A lethargic pace of company exits was a key indicator to slowing momentum with $71.4 billion in total exit value generated in 2022, marking a 90.5% decline from a record-setting $753.2 billion in 2021. It was the first time that figure dropped below $100 million since 2016, according to the report.
Late-stage venture capital was heavily impacted by volatility in the stock market as public listings of VC-backed companies declined to levels not seen since the early 1990s with just 14 listings occurring in the fourth quarter and 76 in 2022, the report said.
Despite a decline in investment activity, last year marked the greatest amount of capital raised by venture funds with $162.8 billion across 769 funds, the second consecutive year that number exceeded $150 billion.
Angel and seed-stage deal activity in 2022 remained “relatively resilient” with $21 billion invested across 7,261 deals nationwide, Pitchbook said.
In the fourth quarter, venture capital investors poured $10.7 billion into early-stage startups across 1,330 deals, a decline from a yearly high of $23.8 billion in the first quarter of 2021.

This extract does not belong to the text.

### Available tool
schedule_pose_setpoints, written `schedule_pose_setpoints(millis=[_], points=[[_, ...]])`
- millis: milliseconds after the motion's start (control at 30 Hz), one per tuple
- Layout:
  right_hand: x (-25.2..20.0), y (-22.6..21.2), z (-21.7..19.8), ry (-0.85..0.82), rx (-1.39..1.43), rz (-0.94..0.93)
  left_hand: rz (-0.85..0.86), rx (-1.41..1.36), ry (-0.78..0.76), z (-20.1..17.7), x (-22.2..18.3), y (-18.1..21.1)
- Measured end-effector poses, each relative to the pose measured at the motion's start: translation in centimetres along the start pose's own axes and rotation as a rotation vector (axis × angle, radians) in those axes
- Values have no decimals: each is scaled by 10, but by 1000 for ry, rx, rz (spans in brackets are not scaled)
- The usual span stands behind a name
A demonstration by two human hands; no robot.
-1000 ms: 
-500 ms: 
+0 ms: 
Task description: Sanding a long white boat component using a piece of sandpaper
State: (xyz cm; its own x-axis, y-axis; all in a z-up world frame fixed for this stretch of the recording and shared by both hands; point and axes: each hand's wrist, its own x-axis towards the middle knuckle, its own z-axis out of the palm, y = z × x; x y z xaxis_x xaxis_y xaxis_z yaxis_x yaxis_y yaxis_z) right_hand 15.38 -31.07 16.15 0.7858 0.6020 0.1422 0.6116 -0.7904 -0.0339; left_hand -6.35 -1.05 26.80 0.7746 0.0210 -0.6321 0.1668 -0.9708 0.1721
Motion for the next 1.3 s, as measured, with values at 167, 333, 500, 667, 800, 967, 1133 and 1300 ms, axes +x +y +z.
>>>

Late-stage investment activity dropped to a total of $13.5 billion across 936 deals in the fourth quarter, the lowest quarterly value recorded in five years, according to Pitchbook.
“Unable to justify the sky-high valuations seen in 2021 and retreating from the ‘growth-at-all-costs’ mindset seen in recent years, many investors are pulling back until the ecosystem returns to a more palatable normal,” John Gabbert, Pitchbook founder and CEO, said in a statement.
Venture capital fundraising nationwide is likely to remain subdued in the first half of 2023 given the “challenging near-term outlook for the national economy and stock markets," Melissa Smith, head of specialized industries for middle market banking at JP Morgan Chase Commercial Banking, said in a statement.
“Valuations are correcting, and founders need to balance growth plans with liquidity runway,” she said. “At the same time, private companies can take steps to best position themselves ahead of raising capital and to prepare for a turn in the exit environment.”